I am a Postdoctoral Fellow at Yale University and the VA Connecticut Healthcare System, working for Amy Justice. I have been working on mathematics of deep learning functions and their interpretation in different contexts. I am also interested in Fairness, Accountability, and Transparency in applications of AI. Recently, I am working on biomedical data and medical images.
I completed my PhD in the Department of Computer Science at University of Maryland, College Park. My research advisor and mentor at UMD was Professor Dianne P. O’Leary. My main research interests are scientific computing, machine learning, and solving hard optimization problems.
For my dissertation, I worked on interpretation of neural networks and applications of homotopy methods. We developed mathematical methods to study trained neural networks as nonlinear functions, interpret their behavior, study their decision boundaries, and to improve and debug them. Our research has implications for adversarial robustness of deep learning models and their generalization, too.
More recently I have been working on a project about extrapolation in deep learning and machine learning. I have proposed that 4 phenomenon should be studied together: 1- Generalization in deep learning, 2- Extrapolation as the functional task of image classification models, 3- Decision boundaries that partition the domain of these functions, and 4- Over-parameterization as a necessary condition for having control over the extension of decision boundaries outside the convex hull of training set. Read more about this project here.
In summer 2018, I was at the Los Alamos National Laboratory for their Applied Machine Learning Fellowship. We finished a project about interpretation of Gaussian graphical models for unsupervised learning. It is published in the proceedings of a SIAM conference.

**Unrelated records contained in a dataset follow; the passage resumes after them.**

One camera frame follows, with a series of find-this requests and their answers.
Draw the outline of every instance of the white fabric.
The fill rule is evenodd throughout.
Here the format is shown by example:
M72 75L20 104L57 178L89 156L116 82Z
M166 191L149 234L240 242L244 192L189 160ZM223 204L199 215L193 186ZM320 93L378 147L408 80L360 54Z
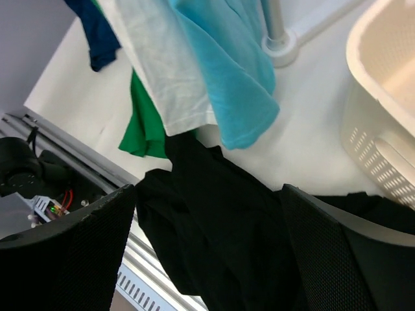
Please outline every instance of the white fabric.
M167 0L98 0L167 135L216 124L206 88Z

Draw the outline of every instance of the cable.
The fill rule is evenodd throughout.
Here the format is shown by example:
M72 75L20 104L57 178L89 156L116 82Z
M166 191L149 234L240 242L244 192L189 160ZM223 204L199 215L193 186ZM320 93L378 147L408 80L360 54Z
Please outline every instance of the cable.
M62 207L64 207L65 205L66 198L67 198L67 190L65 191L64 200L62 201L62 204L61 204Z
M62 214L64 214L67 211L67 209L70 208L70 206L72 204L72 201L73 201L73 190L71 189L71 190L69 190L69 202L68 202L68 204L65 207L62 206L62 210L61 210Z
M39 128L35 126L30 132L29 137L26 140L28 144L32 143L32 150L33 150L34 155L36 155L36 136L38 135L38 130Z

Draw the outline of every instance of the black mesh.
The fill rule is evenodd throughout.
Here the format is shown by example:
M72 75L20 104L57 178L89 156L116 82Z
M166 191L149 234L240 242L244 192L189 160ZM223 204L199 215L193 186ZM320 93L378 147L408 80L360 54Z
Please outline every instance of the black mesh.
M17 310L109 310L136 204L133 186L0 241L2 305Z
M310 309L375 310L338 222L288 187L284 187L283 197Z

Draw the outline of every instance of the white laundry basket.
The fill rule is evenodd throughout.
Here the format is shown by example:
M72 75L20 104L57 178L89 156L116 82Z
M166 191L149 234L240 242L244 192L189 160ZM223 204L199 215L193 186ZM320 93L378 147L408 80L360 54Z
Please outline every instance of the white laundry basket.
M342 125L348 154L415 209L415 0L378 0L347 44L354 77Z

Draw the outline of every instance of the white wall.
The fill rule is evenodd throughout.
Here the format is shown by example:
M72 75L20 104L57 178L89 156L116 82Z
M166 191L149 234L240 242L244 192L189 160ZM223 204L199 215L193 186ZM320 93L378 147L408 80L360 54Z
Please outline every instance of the white wall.
M74 16L63 0L0 0L0 112L22 107Z

I like to solve challenging optimization problems in different contexts. I am comfortable with nonlinear optimization problems, integer programming, and linear programming. During my graduate coursework, I took Scientific Computing I and II, Nonlinear Optimization II, Integer Programming, Sparsity and Machine Learning, Machine Learning, High Performance Computing, Computational Geometry, and several other courses.
I have worked on real-time optimization problems in Humanitarian Aid delivery systems and Freight transportation systems. We developed a probabilistic framework to optimize the decisions. Our formulation is nonlinear and non-convex, and we designed a homotopy algorithm to solve it in real-time.
In Fall 2018, I received the Graduate School’s Outstanding Teaching Assistant Award. That semester, I was a TA for the course CMSC460 “Computational Methods”. In 2020, I received the Medical Informatics Advanced Fellowship at Yale and VA CT Healthcare System.
I am also a licensed structural engineer. Before studying computer science, I was a structural design engineer. I still love designing bridges and interchanges.
When I am free, I like reading books about science and humanities, and I like running/hiking.